While doctors can now test whether people have the virus by collecting and testing blood and urine samples, scientists at Western University have come up with a way to use saliva to determine if a person has been exposed to the Zika virus, which has spread through Africa and Central and South America.

Those scientists hope they can take promising results in the lab to create a device that can be brought to affected areas to quickly screen people.

“We need to have better, rapid, and cost effective diagnostic test for screening,” said Eric Arts, PhD, chair and professor of the Department of Microbiology and Immunology at Western’s Schulich School of Medicine & Dentistry. He co-authored a study that pinpointed the specific protein signature for Zika that is present in saliva.

“Three months after the babies were born, we collected saliva from the mother and the babies, and the Zika virus peptides were present in the saliva of all three,” said Dr. Walter Siqueira, a dental clinician-scientist and associate professor from Schulich.

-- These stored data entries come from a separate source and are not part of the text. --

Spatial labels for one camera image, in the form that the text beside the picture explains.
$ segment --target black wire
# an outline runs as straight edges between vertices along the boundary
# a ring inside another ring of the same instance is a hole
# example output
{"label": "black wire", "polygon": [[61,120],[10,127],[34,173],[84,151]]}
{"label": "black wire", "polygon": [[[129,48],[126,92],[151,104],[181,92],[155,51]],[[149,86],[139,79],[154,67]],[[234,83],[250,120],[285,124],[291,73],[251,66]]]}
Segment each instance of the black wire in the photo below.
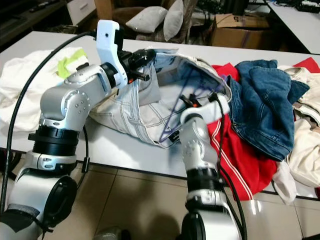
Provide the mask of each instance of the black wire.
{"label": "black wire", "polygon": [[218,95],[214,92],[211,96],[211,98],[213,100],[216,100],[217,103],[219,104],[219,108],[220,108],[220,111],[221,111],[221,126],[220,126],[220,143],[219,143],[219,155],[218,155],[218,162],[217,162],[217,172],[220,174],[220,171],[223,173],[223,175],[227,178],[227,182],[229,183],[230,187],[232,188],[232,192],[233,192],[233,195],[235,197],[235,201],[236,201],[236,205],[239,209],[239,214],[240,214],[240,219],[241,219],[241,223],[239,221],[239,218],[236,214],[236,211],[234,210],[233,206],[231,205],[231,202],[225,192],[225,189],[223,189],[223,192],[225,193],[225,197],[226,197],[226,201],[229,205],[229,208],[230,208],[230,211],[231,213],[233,214],[233,217],[235,219],[235,222],[241,232],[241,237],[242,237],[242,240],[247,240],[247,237],[248,237],[248,233],[247,233],[247,225],[246,225],[246,219],[245,219],[245,214],[244,214],[244,211],[243,211],[243,208],[241,206],[241,202],[240,202],[240,199],[239,199],[239,196],[238,196],[238,193],[237,193],[237,190],[229,176],[229,174],[226,172],[226,170],[224,170],[222,167],[221,167],[221,156],[222,156],[222,146],[223,146],[223,139],[224,139],[224,128],[225,128],[225,115],[224,115],[224,110],[223,110],[223,107],[222,107],[222,104],[218,98]]}
{"label": "black wire", "polygon": [[[84,139],[85,139],[85,157],[87,159],[87,164],[89,164],[90,163],[89,141],[88,141],[88,134],[87,134],[86,126],[83,126],[83,133],[84,133]],[[86,171],[82,174],[82,176],[81,176],[81,178],[80,178],[80,180],[79,180],[79,182],[78,182],[78,184],[76,186],[77,190],[80,188],[82,182],[84,181],[86,174],[87,174]]]}
{"label": "black wire", "polygon": [[32,75],[29,77],[29,79],[26,81],[23,89],[21,90],[21,93],[19,95],[19,98],[16,101],[10,125],[8,130],[8,136],[7,136],[7,142],[6,142],[6,161],[4,163],[4,173],[3,173],[3,180],[2,180],[2,189],[1,189],[1,200],[0,200],[0,215],[5,211],[5,205],[6,205],[6,194],[7,194],[7,185],[8,185],[8,176],[9,176],[9,163],[11,161],[11,146],[12,146],[12,137],[14,132],[14,125],[16,121],[16,117],[18,114],[18,110],[20,107],[20,104],[23,100],[23,97],[25,96],[27,89],[29,85],[31,84],[32,80],[35,78],[35,76],[38,74],[38,72],[42,69],[42,67],[61,49],[63,49],[66,45],[69,43],[83,37],[83,36],[93,36],[96,37],[96,32],[83,32],[78,34],[77,36],[74,36],[70,38],[69,40],[62,43],[60,46],[58,46],[55,50],[53,50],[41,63],[40,65],[34,70]]}

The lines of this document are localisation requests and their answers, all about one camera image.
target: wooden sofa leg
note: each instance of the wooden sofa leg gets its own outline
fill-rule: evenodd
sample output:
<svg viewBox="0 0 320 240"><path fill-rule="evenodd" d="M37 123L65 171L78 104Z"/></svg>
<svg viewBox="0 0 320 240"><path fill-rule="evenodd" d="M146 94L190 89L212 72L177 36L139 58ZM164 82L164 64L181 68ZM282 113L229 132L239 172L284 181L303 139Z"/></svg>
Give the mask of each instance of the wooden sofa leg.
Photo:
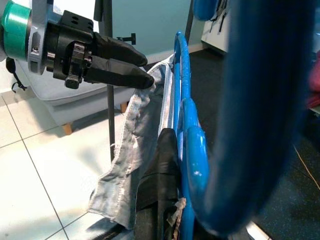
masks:
<svg viewBox="0 0 320 240"><path fill-rule="evenodd" d="M125 113L128 107L128 102L124 102L120 104L120 109L122 113Z"/></svg>
<svg viewBox="0 0 320 240"><path fill-rule="evenodd" d="M62 128L63 128L63 131L64 131L65 135L71 135L72 134L71 123L67 123L67 124L63 125Z"/></svg>

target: white tile floor
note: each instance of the white tile floor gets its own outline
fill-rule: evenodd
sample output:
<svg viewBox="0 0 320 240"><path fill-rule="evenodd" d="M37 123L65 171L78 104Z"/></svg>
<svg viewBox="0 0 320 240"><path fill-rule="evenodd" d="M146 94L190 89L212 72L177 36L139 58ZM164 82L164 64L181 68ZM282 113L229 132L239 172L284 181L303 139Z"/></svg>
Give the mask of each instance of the white tile floor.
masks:
<svg viewBox="0 0 320 240"><path fill-rule="evenodd" d="M86 213L110 166L107 115L99 119L66 136L32 92L1 95L0 240L72 240L101 219Z"/></svg>

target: gray sofa
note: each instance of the gray sofa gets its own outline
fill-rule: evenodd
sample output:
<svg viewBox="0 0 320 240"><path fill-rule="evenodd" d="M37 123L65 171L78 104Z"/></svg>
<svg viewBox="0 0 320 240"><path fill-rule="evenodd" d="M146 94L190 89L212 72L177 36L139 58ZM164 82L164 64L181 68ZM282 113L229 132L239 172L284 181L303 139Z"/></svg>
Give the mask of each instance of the gray sofa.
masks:
<svg viewBox="0 0 320 240"><path fill-rule="evenodd" d="M16 74L22 82L27 78L33 92L43 101L58 126L108 108L105 84L82 82L78 89L69 89L63 80L54 79L52 72L45 70L43 75L30 72L28 63L23 61L16 61ZM131 88L115 87L114 105L128 102L133 92Z"/></svg>

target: sofa cushion
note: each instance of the sofa cushion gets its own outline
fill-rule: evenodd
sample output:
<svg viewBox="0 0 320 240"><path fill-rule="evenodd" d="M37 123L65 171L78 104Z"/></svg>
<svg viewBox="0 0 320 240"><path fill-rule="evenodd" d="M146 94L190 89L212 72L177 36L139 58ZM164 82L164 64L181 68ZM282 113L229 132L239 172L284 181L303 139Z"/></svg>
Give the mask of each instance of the sofa cushion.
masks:
<svg viewBox="0 0 320 240"><path fill-rule="evenodd" d="M27 78L35 95L52 106L71 103L107 91L107 85L103 83L82 82L78 89L67 88L65 81L53 78L52 72L45 70L43 75L30 72L28 63L24 61L17 61L16 74L21 79Z"/></svg>

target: white cabinet
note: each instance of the white cabinet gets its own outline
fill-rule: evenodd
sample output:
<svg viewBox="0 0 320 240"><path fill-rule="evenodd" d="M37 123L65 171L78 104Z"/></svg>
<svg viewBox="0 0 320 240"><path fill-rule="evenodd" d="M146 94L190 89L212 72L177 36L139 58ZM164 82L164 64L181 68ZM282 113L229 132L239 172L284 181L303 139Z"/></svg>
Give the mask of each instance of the white cabinet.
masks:
<svg viewBox="0 0 320 240"><path fill-rule="evenodd" d="M218 19L218 21L213 23L211 21L207 21L204 24L203 33L201 40L211 46L214 46L224 52L228 51L228 39L229 39L229 28L230 28L230 14L225 16L222 28L220 31L222 16Z"/></svg>

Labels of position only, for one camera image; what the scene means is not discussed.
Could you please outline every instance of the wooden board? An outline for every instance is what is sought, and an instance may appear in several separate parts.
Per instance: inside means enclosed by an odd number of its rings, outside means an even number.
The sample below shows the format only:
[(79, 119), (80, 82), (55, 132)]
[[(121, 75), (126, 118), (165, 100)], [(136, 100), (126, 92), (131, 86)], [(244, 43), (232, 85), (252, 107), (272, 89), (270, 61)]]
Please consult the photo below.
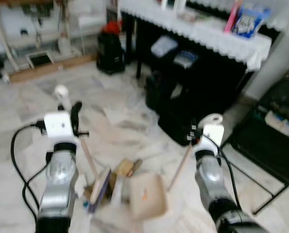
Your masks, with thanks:
[(66, 59), (64, 61), (57, 62), (54, 64), (47, 64), (47, 65), (39, 66), (39, 67), (36, 67), (35, 69), (30, 68), (27, 70), (20, 71), (18, 73), (11, 74), (10, 82), (19, 83), (19, 82), (32, 80), (32, 79), (37, 79), (40, 76), (43, 76), (46, 74), (57, 72), (62, 69), (69, 69), (69, 68), (79, 66), (84, 63), (88, 63), (88, 62), (95, 61), (95, 60), (96, 60), (96, 56), (86, 55), (86, 56)]
[(21, 4), (49, 3), (53, 0), (0, 0), (0, 5), (18, 6)]

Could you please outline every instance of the black bag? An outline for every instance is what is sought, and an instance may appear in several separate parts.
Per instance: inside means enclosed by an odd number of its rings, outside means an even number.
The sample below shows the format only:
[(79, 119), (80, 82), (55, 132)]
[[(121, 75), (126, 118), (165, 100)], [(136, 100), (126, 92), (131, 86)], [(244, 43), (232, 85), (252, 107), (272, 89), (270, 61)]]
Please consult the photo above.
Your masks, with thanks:
[(124, 71), (124, 54), (119, 36), (110, 33), (100, 33), (97, 40), (97, 68), (107, 74)]

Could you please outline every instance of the pink item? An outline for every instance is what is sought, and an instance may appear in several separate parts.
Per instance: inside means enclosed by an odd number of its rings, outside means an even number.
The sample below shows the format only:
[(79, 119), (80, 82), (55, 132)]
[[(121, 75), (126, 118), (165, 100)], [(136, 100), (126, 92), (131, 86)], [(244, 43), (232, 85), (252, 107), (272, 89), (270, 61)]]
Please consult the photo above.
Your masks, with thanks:
[(237, 12), (238, 12), (240, 5), (241, 5), (240, 1), (235, 0), (235, 3), (233, 5), (231, 13), (230, 13), (230, 17), (228, 18), (227, 23), (226, 23), (226, 27), (224, 28), (225, 33), (229, 33), (232, 30), (233, 25), (236, 21)]

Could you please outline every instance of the marble floor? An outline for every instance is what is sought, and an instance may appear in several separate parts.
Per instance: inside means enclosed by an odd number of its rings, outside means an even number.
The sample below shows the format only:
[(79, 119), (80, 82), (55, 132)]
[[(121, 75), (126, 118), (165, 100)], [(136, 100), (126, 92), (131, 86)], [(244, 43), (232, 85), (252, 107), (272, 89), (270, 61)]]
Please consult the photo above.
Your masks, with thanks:
[[(143, 69), (143, 76), (149, 70)], [(73, 101), (81, 100), (82, 129), (90, 131), (87, 144), (98, 170), (115, 168), (123, 158), (143, 159), (141, 171), (154, 171), (162, 175), (167, 185), (182, 158), (185, 148), (178, 146), (157, 125), (158, 116), (145, 105), (145, 92), (134, 79), (135, 64), (125, 73), (111, 77), (102, 74), (94, 63), (60, 71), (27, 83), (8, 85), (0, 81), (0, 233), (34, 232), (34, 222), (21, 198), (23, 183), (17, 176), (10, 159), (10, 141), (20, 126), (35, 122), (44, 113), (54, 111), (57, 101), (52, 96), (54, 87), (62, 83), (69, 88)], [(235, 104), (224, 115), (225, 134), (247, 112), (249, 106)], [(26, 130), (16, 142), (16, 159), (26, 177), (31, 176), (45, 162), (50, 150), (45, 136), (37, 130)], [(272, 191), (282, 184), (249, 162), (230, 146), (225, 148), (229, 159), (244, 168), (260, 183)], [(77, 163), (88, 182), (94, 177), (81, 148)], [(228, 170), (223, 164), (225, 184), (232, 193)], [(195, 160), (190, 158), (179, 182), (169, 194), (170, 215), (143, 226), (131, 221), (128, 208), (104, 206), (98, 209), (93, 220), (84, 212), (81, 201), (76, 201), (70, 232), (77, 233), (214, 233), (210, 216), (202, 207), (199, 189), (194, 180)], [(239, 198), (243, 209), (251, 213), (269, 195), (234, 169)], [(38, 198), (45, 186), (42, 173), (33, 183)], [(269, 207), (254, 216), (256, 221), (271, 233), (289, 233), (289, 189)]]

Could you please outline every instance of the blue package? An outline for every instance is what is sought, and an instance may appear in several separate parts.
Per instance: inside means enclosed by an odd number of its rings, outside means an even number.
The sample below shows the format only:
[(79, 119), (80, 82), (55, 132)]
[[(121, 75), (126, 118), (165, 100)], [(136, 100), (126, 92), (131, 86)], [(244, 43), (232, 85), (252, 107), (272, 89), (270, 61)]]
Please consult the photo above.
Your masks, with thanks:
[(271, 10), (258, 4), (240, 7), (236, 23), (232, 32), (251, 38), (254, 36), (262, 25), (262, 22), (270, 16)]

The current diagnostic test used by the U.S.-based Centers for Disease Control and Prevention uses blood tests to look for changes to RNA. The drawback to this method is that it is able to detect the virus only up to one week after exposure. Since proteins in saliva are more stable than RNA, saliva can be tested to detect the virus far longer after exposure than with the traditional method.

“Our paper opened the window of detection to more than 20 days, and in this particular case, nine months after exposure,” said Dr. Siqueira.

The study, published online Tuesday in the Journal of Dental Research, also showed mutations in the amino acid sequence that were different for each twin, suggesting that these mutations may play a role in whether or not a baby will develop microcephaly, a birth defect in which a baby’s head is smaller than expected when compared to babies of the same sex and age.

Zika virus infection during pregnancy is a cause of microcephaly. During pregnancy, a baby’s head grows because the baby’s brain grows. Microcephaly can occur because a baby’s brain has not developed properly during pregnancy or has stopped growing after birth.

Congenital Zika syndrome is a unique pattern of birth defects found among fetuses and babies infected with Zika virus during pregnancy. Congenital Zika syndrome is described by the following five features:

• Severe microcephaly where the skull has partially collapsed

• Decreased brain tissue with a specific pattern of brain damage

• Damage (i.e., scarring, pigment changes) to the back of the eye

• Joints with limited range of motion, such as clubfoot

• Too much muscle tone restricting body movement soon after birth

Zika is spread mostly by the bite of an infected Aedes species mosquito. These mosquitoes bite during the day and night. The virus can be passed from a pregnant woman to her fetus and cause birth defects.

There is no vaccine or medicine for Zika.

Local mosquito-borne Zika virus transmission has been reported in parts of Texas and Florida but not in Canada.